→ WHAT TO PRODUCE: Restate the following entries exactly, including every line.

(ENTRIES SUPPLIED)

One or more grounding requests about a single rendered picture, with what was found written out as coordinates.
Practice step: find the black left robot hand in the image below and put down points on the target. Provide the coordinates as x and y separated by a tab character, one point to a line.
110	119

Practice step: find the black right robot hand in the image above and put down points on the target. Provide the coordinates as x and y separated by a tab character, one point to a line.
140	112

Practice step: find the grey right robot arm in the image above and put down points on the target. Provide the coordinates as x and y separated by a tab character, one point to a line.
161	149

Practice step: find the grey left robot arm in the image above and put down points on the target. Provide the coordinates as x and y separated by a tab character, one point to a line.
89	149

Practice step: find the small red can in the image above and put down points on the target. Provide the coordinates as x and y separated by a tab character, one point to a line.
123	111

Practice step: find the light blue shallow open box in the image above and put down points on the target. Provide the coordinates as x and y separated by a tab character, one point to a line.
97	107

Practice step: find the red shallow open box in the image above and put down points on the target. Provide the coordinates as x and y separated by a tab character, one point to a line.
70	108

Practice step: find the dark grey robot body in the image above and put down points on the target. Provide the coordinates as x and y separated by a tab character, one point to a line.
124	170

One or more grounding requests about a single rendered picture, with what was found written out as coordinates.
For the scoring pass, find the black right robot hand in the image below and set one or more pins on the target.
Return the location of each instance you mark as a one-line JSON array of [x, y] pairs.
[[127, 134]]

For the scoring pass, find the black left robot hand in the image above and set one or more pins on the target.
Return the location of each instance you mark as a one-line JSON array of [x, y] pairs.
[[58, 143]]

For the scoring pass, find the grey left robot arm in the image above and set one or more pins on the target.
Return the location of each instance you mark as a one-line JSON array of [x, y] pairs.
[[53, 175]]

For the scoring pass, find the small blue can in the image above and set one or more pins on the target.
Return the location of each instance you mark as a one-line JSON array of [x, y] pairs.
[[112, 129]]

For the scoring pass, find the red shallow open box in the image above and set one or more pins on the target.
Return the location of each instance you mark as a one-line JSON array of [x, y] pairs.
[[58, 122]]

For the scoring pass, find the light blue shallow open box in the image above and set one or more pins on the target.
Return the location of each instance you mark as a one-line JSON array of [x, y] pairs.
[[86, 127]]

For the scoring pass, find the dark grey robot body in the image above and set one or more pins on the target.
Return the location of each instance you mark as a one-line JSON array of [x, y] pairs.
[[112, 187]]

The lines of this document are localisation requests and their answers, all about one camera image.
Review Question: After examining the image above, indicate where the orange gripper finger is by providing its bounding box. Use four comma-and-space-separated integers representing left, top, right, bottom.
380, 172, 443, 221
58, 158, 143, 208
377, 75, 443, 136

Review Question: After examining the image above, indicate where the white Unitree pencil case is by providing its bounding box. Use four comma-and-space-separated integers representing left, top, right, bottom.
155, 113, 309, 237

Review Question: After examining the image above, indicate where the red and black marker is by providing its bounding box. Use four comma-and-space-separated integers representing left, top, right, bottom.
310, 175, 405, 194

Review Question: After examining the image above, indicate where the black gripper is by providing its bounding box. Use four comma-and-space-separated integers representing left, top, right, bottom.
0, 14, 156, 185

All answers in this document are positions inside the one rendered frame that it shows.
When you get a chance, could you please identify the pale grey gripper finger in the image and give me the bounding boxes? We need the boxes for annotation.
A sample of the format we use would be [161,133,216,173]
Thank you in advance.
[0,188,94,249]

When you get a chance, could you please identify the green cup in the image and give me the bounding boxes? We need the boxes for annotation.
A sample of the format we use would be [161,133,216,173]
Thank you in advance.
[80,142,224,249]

(End ENTRIES SUPPLIED)

→ EXERCISE ANSWER:
One or more grounding requests about a single rendered picture, with what was found written out as coordinates.
Practice step: find the black left robot hand in the image below and put down points on the target. Provide the coordinates as x and y separated by a tab character, one point to a line.
110	119

Practice step: find the black right robot hand in the image above and put down points on the target. Provide the coordinates as x and y separated by a tab character, one point to a line.
140	112

Practice step: find the grey right robot arm in the image above and put down points on the target. Provide the coordinates as x and y separated by a tab character, one point to a line.
161	149

Practice step: find the grey left robot arm in the image above and put down points on the target. Provide the coordinates as x and y separated by a tab character, one point to a line.
89	149

Practice step: find the small red can in the image above and put down points on the target. Provide the coordinates as x and y separated by a tab character, one point to a line.
123	111

Practice step: find the light blue shallow open box in the image above and put down points on the target. Provide the coordinates as x and y separated by a tab character, one point to a line.
97	107

Practice step: find the red shallow open box in the image above and put down points on the target. Provide the coordinates as x and y separated by a tab character, one point to a line.
70	108

Practice step: find the dark grey robot body in the image above and put down points on the target. Provide the coordinates as x and y separated by a tab character, one point to a line.
124	170

One or more grounding requests about a single rendered picture, with what was found written out as coordinates.
For the scoring pass, find the black right robot hand in the image below and set one or more pins on the target.
Return the location of each instance you mark as a one-line JSON array of [x, y] pairs.
[[127, 134]]

For the scoring pass, find the black left robot hand in the image above and set one or more pins on the target.
Return the location of each instance you mark as a one-line JSON array of [x, y] pairs.
[[58, 143]]

For the scoring pass, find the grey left robot arm in the image above and set one or more pins on the target.
Return the location of each instance you mark as a one-line JSON array of [x, y] pairs.
[[53, 175]]

For the scoring pass, find the small blue can in the image above and set one or more pins on the target.
Return the location of each instance you mark as a one-line JSON array of [x, y] pairs.
[[112, 129]]

For the scoring pass, find the red shallow open box in the image above and set one or more pins on the target.
Return the location of each instance you mark as a one-line JSON array of [x, y] pairs.
[[58, 122]]

For the scoring pass, find the light blue shallow open box in the image above and set one or more pins on the target.
Return the location of each instance you mark as a one-line JSON array of [x, y] pairs.
[[86, 127]]

For the scoring pass, find the dark grey robot body in the image above and set one or more pins on the target.
Return the location of each instance you mark as a one-line JSON array of [x, y] pairs.
[[112, 187]]

The lines of this document are localisation requests and their answers, all about one camera image.
Review Question: After examining the image above, indicate where the orange gripper finger is by providing its bounding box. Use four comma-and-space-separated integers representing left, top, right, bottom.
380, 172, 443, 221
58, 158, 143, 208
377, 75, 443, 136

Review Question: After examining the image above, indicate where the white Unitree pencil case is by providing its bounding box. Use four comma-and-space-separated integers representing left, top, right, bottom.
155, 113, 309, 237

Review Question: After examining the image above, indicate where the red and black marker is by providing its bounding box. Use four comma-and-space-separated integers representing left, top, right, bottom.
310, 175, 405, 194

Review Question: After examining the image above, indicate where the black gripper is by providing its bounding box. Use four comma-and-space-separated integers representing left, top, right, bottom.
0, 14, 156, 185

All answers in this document are positions inside the one rendered frame that it shows.
When you get a chance, could you please identify the pale grey gripper finger in the image and give me the bounding boxes? We need the boxes for annotation.
A sample of the format we use would be [161,133,216,173]
Thank you in advance.
[0,188,94,249]

When you get a chance, could you please identify the green cup in the image and give me the bounding boxes? We need the boxes for annotation.
A sample of the format we use would be [161,133,216,173]
Thank you in advance.
[80,142,224,249]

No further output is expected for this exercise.